OUTAGAMIE COUNTY - As clean up from tornadoes a week and a half ago continues, the controversy into the emergency response to that storm is just beginning.
"It's clear from the documents that policy wasn't followed," said Outagamie County Board Member and Public Safety Committee Chair Jim Duncan.
FOX 11 has obtained a new Outagamie County report detailing the stormy early morning hours of August 7.
"There were trees down, power lines down. The power was reported out by an officer in Hortonville," said Duncan.
Duncan gave FOX 11 News a copy of a new report detailing minute by minute what happened when six tornadoes touched down in the area on August 7.
"The facts as stated in the document are inconsistent with what the county board was told by the emergency management director," said Duncan.

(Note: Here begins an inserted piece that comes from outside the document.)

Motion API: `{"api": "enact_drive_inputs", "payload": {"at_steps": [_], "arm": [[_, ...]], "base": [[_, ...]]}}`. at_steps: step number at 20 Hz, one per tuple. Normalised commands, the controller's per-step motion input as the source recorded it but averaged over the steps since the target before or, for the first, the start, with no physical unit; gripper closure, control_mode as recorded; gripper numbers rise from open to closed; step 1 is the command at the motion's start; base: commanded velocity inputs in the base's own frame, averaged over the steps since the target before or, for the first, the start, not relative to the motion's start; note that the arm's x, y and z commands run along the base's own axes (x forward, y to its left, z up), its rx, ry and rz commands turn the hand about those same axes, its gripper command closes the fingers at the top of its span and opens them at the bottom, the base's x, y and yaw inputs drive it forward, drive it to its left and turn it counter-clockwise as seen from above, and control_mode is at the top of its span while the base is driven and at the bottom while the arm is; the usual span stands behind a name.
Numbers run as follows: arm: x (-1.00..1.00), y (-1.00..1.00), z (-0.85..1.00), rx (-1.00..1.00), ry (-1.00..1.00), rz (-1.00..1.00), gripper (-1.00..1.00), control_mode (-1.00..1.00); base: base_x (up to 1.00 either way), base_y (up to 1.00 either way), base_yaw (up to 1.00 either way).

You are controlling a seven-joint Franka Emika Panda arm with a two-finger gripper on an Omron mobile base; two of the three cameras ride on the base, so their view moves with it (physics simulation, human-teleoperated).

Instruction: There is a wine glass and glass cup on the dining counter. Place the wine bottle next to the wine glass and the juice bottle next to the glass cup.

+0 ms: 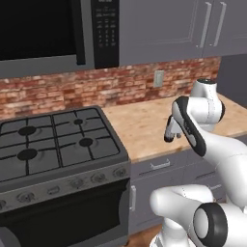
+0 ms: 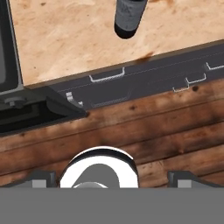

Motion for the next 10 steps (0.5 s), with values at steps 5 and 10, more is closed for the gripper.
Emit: {"api": "enact_drive_inputs", "payload": {"at_steps": [5, 10], "arm": [[0.0, 0.0, 0.0, 0.0, 0.0, 0.0, -1.0, 1.0], [0.0, 0.0, 0.0, 0.0, 0.0, 0.0, -1.0, 1.0]], "base": [[0.29, 0.0, -0.06], [0.16, 0.0, -0.03]]}}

The report by the Outagamie County Sheriff's Department shows an officer reported some damage to a home at 12:30 a.m. At that point the siren should have been sounded. But, the siren didn't go off.
According to the Policy for Activation of Sirens in Outagamie County, the third item on a list of procedures states: "This policy is discretionary in that, if an officer in the field witnesses a tornado and no warning from the NWS is received, and/or strong enough winds are present to create serious endangerment to the citizens of the County, again through verification from an officer in the field or a reliable weather spotter, the sirens should be activated. All sirens will be activated."
Duncan says the report reveals the fuel line was turned off for one of the sirens. It had been disconnected while repairs were being made, and there was no back up.
Some county officials, including Duncan, have called for disciplinary action against Emergency Management Director Julie Loeffelholz.
She and others in her department and the sheriff's department could potentially face anything from a reprimand to losing their jobs over this siren issue.
FOX 11 News made several attempts to contact Loeffelholz Sunday. She did not respond to our requests.
The day following the severe weather, Loeffelholz did speak with FOX 11, saying trained weather spotters never saw any funnel clouds during the storm.
"Despite the fact the weather was forecast to be bad the other night, the indications were just not there that there was going to be a tornado," said Loeffelholz on August 8.
No one was killed during the tornadoes, but the storm caused $31 million in damage throughout the county.
"It may not be the best means of warning somebody, but it is a means, and it's the only means that Outagamie County is responsible for, so we have to be diligent," said Duncan.
Duncan says he wants the appropriate people in charge of public safety to be held accountable.